Information provided Block Start

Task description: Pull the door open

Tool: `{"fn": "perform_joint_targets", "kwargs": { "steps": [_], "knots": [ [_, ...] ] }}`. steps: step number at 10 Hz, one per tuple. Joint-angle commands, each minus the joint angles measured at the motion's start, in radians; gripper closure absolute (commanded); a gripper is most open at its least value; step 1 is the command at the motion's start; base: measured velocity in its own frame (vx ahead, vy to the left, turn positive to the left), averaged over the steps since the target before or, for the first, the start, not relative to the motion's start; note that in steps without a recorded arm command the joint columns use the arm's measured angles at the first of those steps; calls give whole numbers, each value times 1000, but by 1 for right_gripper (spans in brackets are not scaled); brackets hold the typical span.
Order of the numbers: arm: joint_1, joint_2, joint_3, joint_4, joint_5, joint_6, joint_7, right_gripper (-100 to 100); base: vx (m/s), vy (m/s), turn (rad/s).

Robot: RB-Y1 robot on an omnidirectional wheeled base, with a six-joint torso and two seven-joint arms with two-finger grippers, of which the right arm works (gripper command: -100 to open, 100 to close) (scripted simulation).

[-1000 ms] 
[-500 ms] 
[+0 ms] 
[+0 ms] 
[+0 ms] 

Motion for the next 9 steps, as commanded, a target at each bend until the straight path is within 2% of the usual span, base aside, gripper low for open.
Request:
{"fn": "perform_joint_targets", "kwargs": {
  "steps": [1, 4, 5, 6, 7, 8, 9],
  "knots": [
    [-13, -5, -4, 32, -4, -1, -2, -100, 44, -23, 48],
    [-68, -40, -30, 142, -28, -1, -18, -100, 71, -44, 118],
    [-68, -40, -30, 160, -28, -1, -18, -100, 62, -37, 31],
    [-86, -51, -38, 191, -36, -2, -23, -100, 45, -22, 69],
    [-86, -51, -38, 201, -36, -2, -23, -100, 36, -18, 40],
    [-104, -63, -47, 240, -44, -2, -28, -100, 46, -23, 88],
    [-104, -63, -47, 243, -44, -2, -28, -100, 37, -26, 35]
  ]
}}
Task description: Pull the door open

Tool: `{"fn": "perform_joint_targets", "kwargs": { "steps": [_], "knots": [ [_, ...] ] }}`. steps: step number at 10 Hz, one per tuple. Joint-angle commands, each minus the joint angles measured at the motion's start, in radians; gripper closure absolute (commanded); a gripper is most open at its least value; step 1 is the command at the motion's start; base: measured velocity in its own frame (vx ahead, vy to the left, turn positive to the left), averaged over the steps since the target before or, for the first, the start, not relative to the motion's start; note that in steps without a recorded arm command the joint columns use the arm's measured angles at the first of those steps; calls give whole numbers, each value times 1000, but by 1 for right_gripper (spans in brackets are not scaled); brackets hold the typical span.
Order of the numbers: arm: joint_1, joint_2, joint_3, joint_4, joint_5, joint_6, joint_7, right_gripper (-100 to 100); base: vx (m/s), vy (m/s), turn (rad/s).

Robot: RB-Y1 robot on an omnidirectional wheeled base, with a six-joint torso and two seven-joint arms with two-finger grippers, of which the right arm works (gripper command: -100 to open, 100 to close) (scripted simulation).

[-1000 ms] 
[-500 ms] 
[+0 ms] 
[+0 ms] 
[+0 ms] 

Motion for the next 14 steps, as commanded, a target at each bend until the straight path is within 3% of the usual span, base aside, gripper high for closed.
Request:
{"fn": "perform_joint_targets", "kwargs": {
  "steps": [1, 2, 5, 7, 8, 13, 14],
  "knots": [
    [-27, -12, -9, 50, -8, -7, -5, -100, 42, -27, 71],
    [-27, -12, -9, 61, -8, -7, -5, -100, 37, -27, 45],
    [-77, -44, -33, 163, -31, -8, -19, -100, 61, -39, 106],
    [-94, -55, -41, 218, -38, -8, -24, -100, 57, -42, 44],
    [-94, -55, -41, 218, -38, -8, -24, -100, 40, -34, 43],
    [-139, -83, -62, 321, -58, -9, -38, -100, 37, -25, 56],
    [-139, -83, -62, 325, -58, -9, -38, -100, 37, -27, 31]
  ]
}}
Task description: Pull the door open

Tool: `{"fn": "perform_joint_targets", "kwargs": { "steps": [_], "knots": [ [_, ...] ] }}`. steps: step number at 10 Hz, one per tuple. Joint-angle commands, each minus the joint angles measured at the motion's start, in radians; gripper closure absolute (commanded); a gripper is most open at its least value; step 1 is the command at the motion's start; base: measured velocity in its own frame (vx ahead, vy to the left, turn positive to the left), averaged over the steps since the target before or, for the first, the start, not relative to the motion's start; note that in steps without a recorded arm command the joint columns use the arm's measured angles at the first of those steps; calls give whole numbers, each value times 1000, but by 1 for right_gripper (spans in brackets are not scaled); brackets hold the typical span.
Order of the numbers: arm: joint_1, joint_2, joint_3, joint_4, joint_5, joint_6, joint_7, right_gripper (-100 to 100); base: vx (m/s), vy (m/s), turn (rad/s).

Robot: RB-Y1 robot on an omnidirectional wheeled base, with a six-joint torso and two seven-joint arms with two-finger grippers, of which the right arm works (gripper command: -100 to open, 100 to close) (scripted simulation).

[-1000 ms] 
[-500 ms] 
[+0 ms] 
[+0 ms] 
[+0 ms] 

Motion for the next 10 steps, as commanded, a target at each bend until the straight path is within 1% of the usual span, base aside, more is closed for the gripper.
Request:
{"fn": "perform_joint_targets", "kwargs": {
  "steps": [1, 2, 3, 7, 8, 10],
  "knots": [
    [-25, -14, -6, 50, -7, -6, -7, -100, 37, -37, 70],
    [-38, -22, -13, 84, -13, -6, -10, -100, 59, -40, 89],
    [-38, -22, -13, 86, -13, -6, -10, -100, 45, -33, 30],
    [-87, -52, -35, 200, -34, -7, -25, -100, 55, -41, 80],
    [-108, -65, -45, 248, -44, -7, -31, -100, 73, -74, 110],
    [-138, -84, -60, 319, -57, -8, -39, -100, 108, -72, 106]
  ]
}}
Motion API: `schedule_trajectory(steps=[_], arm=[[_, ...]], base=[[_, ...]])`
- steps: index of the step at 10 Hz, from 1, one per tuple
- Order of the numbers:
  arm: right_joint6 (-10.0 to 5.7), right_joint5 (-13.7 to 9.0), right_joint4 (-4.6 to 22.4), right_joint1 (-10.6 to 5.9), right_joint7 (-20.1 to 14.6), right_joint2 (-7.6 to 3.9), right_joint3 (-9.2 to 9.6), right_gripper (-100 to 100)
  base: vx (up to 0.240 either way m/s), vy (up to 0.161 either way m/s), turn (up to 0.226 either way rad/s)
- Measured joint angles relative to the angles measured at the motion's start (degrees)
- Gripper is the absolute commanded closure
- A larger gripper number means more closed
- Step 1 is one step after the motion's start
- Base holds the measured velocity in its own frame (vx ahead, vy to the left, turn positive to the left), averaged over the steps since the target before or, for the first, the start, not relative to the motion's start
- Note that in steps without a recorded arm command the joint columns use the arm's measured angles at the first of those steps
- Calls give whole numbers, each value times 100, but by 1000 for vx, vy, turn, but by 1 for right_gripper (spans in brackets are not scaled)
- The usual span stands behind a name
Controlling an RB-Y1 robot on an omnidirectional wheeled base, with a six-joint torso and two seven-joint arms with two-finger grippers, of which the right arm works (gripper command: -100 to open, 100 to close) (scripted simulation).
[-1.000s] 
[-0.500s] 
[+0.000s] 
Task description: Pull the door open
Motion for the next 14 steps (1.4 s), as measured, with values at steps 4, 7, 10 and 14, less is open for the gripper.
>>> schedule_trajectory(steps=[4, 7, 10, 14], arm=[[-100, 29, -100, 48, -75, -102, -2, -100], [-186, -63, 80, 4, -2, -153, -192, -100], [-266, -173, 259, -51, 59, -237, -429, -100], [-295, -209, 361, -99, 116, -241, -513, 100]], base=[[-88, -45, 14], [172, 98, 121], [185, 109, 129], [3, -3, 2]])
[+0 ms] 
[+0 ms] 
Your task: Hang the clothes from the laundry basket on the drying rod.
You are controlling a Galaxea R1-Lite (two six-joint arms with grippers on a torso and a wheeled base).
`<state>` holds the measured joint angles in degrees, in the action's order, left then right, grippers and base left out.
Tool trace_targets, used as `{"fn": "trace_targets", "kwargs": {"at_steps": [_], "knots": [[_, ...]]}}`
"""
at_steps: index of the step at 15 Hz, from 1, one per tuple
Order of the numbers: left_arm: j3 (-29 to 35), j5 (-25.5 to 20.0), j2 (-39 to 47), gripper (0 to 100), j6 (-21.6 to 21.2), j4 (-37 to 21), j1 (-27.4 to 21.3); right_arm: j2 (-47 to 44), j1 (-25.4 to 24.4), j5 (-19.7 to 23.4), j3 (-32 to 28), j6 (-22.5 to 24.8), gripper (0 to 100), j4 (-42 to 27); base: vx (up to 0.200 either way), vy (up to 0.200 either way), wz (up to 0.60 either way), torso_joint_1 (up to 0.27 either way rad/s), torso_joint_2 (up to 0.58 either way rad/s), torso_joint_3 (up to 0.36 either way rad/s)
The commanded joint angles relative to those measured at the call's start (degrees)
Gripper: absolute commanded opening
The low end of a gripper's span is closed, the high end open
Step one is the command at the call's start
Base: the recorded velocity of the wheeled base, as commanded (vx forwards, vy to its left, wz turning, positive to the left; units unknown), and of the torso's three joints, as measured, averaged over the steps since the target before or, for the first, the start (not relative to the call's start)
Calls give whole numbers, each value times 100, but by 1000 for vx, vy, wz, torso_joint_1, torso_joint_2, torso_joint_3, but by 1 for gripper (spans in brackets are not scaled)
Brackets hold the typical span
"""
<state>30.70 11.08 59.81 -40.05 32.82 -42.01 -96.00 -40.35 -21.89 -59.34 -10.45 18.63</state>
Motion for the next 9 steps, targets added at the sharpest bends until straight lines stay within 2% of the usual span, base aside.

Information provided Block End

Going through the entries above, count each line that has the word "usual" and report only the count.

### Task result
5